O especialista indica para homens a partir dos 40 anos que façam anualmente uma visita ao urologista. Ele indicará os exames necessários para a prevenção do câncer de próstata. As mulheres em idade fértil devem realizar consultas periódicas com o ginecologista e a partir dos 50 anos realizar anualmente o exame de mamografia, além do autoexame das mamas. “Temos ainda uma grande incidência de câncer do colo do intestino, então é importante também a colonoscopia ou a endoscopia, pelo menos a cada cinco anos”, indica Fossari.

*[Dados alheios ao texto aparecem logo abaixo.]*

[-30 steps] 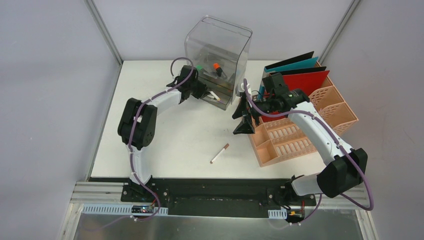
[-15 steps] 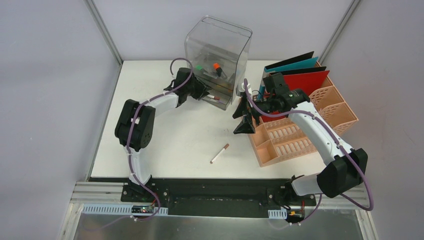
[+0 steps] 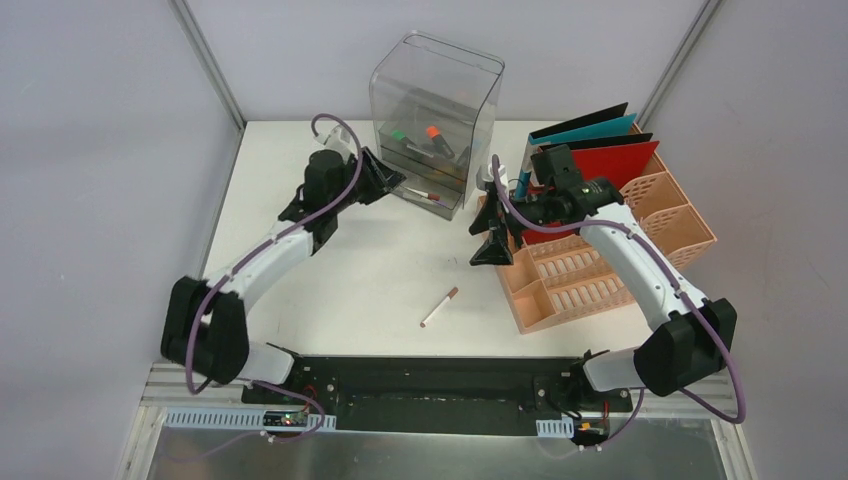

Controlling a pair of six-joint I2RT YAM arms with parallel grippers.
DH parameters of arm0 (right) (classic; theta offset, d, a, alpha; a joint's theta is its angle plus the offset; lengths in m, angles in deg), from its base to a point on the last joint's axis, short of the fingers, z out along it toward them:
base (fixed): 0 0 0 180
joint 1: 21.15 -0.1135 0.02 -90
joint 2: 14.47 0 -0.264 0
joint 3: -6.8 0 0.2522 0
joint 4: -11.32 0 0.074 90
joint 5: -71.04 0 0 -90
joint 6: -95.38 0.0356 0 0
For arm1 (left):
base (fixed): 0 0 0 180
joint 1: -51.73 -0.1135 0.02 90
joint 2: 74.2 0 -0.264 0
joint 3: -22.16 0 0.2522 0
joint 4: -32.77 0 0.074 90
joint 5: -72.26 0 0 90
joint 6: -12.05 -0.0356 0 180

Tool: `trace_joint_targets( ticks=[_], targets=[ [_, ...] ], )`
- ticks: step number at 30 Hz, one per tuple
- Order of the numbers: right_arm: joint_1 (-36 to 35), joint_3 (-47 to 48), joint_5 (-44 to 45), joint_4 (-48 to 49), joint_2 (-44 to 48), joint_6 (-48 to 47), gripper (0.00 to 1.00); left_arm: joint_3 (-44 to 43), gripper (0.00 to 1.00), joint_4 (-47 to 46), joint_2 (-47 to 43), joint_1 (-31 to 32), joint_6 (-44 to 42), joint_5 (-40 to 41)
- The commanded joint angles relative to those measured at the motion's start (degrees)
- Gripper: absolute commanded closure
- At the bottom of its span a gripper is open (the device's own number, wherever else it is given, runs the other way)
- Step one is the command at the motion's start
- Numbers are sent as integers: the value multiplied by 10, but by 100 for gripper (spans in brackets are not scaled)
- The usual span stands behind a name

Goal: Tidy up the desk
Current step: Place the stationery in the drawer, then pick up the stationery from the center of the board.

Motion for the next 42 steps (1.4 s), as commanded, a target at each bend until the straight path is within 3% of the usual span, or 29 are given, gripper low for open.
trace_joint_targets(
  ticks=[1,4,7,9,19,32,38,42],
  targets=[
    [10,-7,-19,20,29,-22,20,41,55,12,-116,-5,-151,31],
    [15,-11,-26,20,32,-27,20,75,38,31,-188,-5,-195,53],
    [22,-14,-33,20,36,-33,20,114,13,40,-262,-5,-217,65],
    [27,-16,-38,20,39,-38,20,141,2,44,-301,-5,-226,63],
    [59,-34,-72,26,65,-58,19,215,1,85,-397,-5,-215,-71],
    [75,-37,-85,26,61,-61,19,253,1,117,-348,-3,-135,-163],
    [76,-38,-86,27,59,-61,19,270,1,112,-318,28,-130,-156],
    [78,-38,-86,27,57,-61,19,269,1,122,-287,110,-149,-76]
  ],
)
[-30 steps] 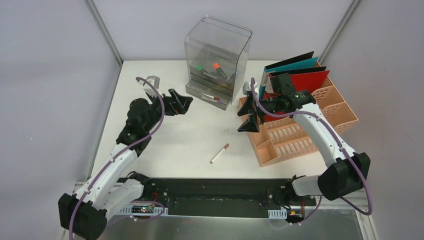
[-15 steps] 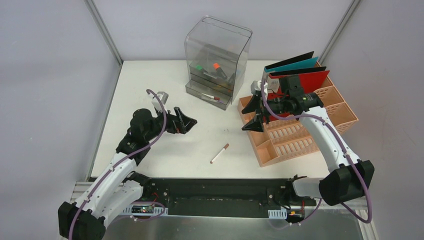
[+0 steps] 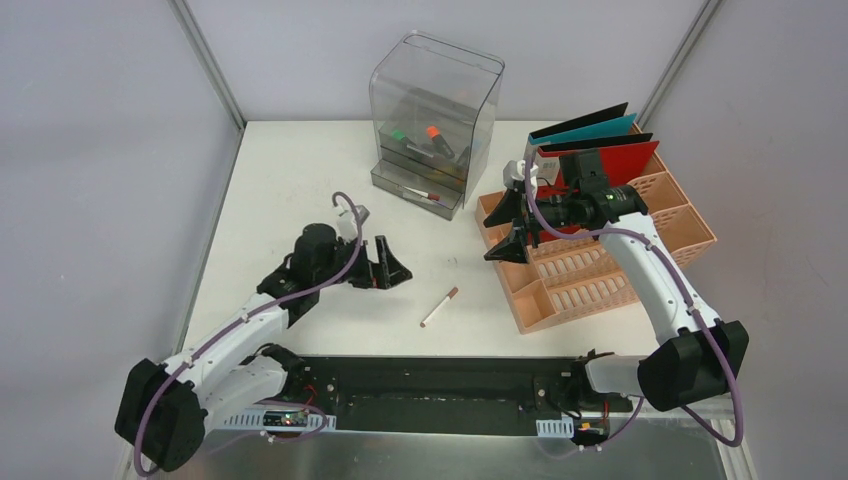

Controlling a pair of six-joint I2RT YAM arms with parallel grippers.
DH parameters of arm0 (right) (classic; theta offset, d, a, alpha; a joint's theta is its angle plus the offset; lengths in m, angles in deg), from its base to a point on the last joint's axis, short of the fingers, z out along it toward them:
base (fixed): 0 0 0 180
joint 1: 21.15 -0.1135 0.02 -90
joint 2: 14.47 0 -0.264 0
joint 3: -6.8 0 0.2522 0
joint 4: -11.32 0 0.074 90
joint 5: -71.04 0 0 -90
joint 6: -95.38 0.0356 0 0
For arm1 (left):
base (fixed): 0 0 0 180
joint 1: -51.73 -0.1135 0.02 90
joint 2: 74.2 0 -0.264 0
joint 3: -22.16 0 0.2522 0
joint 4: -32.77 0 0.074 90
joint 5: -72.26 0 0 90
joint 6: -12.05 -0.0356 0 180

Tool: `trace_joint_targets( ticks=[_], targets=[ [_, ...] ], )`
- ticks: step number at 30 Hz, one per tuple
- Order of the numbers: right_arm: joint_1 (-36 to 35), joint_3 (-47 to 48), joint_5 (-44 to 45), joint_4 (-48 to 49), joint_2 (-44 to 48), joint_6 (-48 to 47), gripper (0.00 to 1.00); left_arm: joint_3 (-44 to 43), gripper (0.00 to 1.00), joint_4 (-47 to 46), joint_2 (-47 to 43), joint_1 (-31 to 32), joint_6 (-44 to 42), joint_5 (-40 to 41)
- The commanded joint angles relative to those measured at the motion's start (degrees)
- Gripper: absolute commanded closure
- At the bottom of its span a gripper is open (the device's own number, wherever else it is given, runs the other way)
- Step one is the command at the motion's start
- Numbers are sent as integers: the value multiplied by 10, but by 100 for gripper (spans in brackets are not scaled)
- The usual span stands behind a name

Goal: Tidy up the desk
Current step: Pick up the stationery from the center of the board.

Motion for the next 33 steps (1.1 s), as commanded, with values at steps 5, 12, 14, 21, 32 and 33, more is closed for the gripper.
trace_joint_targets(
  ticks=[5,12,14,21,32,33],
  targets=[
    [8,-2,-29,18,5,-17,19,-33,3,24,91,170,-44,160],
    [12,-3,-31,18,5,-16,19,-80,3,51,174,297,-90,350],
    [14,-3,-32,18,5,-16,19,-97,3,55,202,326,-103,382],
    [17,-3,-35,18,6,-16,19,-176,9,85,311,394,-143,447],
    [23,-4,-41,17,9,-17,19,-288,31,148,455,440,-162,504],
    [23,-4,-41,17,9,-17,19,-297,35,159,466,442,-161,510]
  ],
)
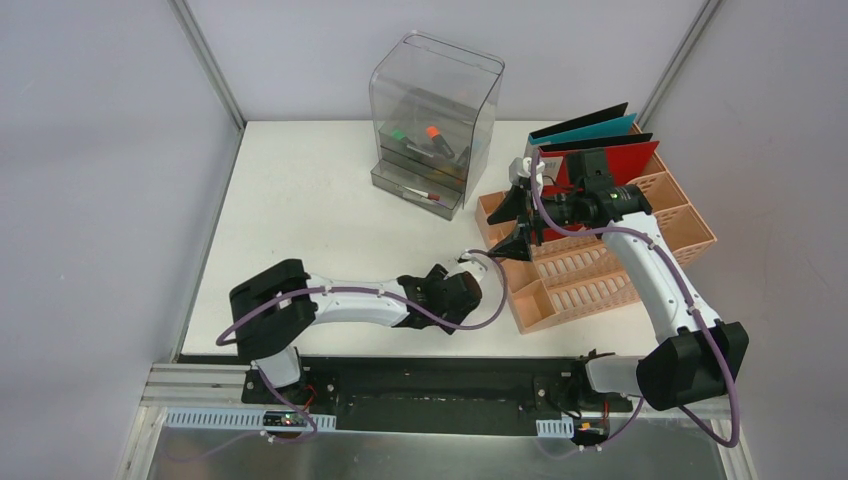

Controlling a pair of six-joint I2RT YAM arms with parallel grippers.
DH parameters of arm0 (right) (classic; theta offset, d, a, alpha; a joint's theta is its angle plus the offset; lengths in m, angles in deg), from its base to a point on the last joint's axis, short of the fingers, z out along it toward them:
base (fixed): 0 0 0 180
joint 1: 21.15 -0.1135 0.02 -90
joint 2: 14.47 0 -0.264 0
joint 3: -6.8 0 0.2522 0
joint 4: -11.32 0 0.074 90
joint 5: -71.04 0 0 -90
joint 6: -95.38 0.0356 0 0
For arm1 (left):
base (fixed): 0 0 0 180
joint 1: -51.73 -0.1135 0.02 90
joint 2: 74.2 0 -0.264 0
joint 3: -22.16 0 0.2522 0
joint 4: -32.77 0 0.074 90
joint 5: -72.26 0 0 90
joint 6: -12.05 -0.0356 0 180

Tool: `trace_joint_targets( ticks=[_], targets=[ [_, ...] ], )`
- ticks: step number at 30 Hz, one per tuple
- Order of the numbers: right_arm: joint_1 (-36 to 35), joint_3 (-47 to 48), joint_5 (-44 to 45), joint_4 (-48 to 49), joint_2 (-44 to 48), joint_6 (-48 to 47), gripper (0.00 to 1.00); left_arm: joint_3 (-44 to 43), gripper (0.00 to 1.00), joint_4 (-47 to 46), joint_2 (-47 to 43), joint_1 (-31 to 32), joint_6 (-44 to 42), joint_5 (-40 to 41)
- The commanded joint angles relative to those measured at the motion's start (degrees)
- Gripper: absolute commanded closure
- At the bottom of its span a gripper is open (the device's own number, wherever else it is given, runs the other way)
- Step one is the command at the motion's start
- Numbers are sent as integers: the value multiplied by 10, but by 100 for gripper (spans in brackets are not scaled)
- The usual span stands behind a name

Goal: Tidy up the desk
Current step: Pick up the stationery from the center of the board.

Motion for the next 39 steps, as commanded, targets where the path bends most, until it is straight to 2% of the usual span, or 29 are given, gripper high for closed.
trace_joint_targets(
  ticks=[1,7,16,21,25,33,39],
  targets=[
    [4,-4,-29,17,9,-17,19,-54,40,43,39,9,-15,51],
    [5,-4,-30,17,8,-17,19,-71,65,72,65,11,-7,66],
    [6,-5,-31,17,7,-17,19,-61,82,71,63,11,2,56],
    [7,-6,-32,18,5,-17,19,-52,88,59,51,11,6,47],
    [7,-5,-33,17,6,-17,19,-34,100,37,29,11,9,44],
    [9,-6,-34,18,6,-17,18,17,100,-2,-33,11,33,56],
    [11,-5,-41,18,0,-15,19,82,100,-67,-124,-1,54,63]
  ],
)
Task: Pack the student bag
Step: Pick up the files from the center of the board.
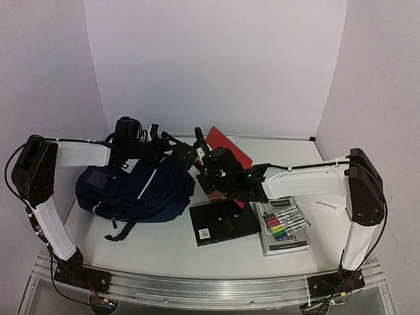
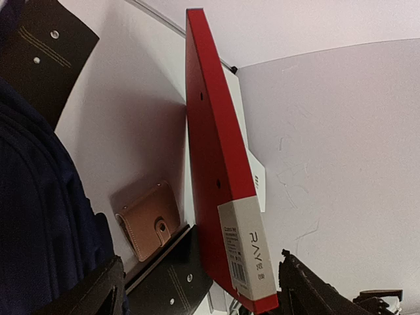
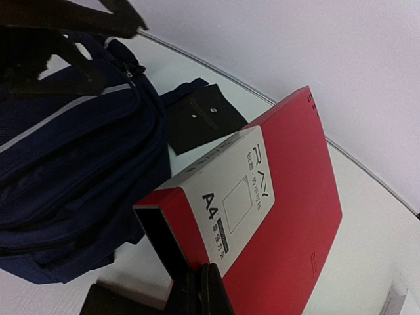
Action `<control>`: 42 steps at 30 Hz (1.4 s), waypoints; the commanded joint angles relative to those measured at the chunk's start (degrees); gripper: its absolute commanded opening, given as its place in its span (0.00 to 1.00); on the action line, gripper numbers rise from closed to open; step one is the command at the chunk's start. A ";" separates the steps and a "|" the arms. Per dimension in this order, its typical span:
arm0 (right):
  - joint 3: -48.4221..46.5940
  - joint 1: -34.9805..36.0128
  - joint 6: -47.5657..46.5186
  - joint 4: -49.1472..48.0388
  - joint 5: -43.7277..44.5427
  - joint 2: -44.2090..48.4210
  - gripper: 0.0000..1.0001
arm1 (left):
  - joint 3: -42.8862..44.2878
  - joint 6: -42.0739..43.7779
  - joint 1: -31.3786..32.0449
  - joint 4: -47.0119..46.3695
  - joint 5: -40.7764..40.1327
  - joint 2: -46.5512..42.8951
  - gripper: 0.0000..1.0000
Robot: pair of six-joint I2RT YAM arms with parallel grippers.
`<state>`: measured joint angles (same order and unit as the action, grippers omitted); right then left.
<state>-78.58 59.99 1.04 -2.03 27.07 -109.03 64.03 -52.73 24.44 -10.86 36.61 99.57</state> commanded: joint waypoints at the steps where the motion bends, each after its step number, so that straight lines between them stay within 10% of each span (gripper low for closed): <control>1: 0.41 1.40 5.63 -4.76 -0.73 3.70 0.00 | 0.02 -4.97 1.71 -7.99 4.00 3.58 0.82; 19: 1.95 3.24 6.27 -5.02 -0.61 3.70 0.00 | 3.30 -6.21 6.14 -14.10 6.32 7.22 0.89; 28: 2.15 3.40 5.70 -5.19 -1.45 4.33 0.00 | 11.74 1.02 7.63 0.39 8.35 11.31 0.87; 42: 4.93 3.82 5.79 -5.18 -1.78 6.76 0.00 | 17.29 7.48 8.69 13.76 4.86 11.81 0.19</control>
<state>-74.25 63.34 4.82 -3.73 25.07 -106.59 79.50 -48.04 33.26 1.15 41.69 111.21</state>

A prevenção também inclui a boa orientação médica. “Ela é fundamental, mas não podemos fazer do check-up uma indústria onde se submete o paciente a um alto custo financeiro e de tempo que muitas vezes se torna desnecessário. A orientação profissional é fundamental para apontar os exames indispensáveis”, alerta Fossari. Exames físicos e raciocínios clínicos após uma conversa com o paciente são suficientes para o médico indicar os exames complementares em cada caso de check-up preventivo.

O cuidado em prevenir enfermidades começa já no nascimento e não deve ser descuidado em nenhuma fase. “Algumas pessoas desde muito jovens começam a presentar infartos e alterações importantes, seja pelo estresse, tabagismo, alcoolismo ou pelo fator genético que contribui para uma doença. As pessoas não podem quantificar o quanto elas estão em risco ou não”, alerta o coordenador.

Por isso, a prevenção não deve ser responsabilidade apenas do médico. “Só se consegue longevidade com qualidade de vida quando se fazem exames preventivos e mantêm bons hábitos, ou seja, evitando o cigarro e o álcool, o estresse, fazer uma atividade física compatível com sua capacidade, e que se tenha uma continuidade”, indica Fossari.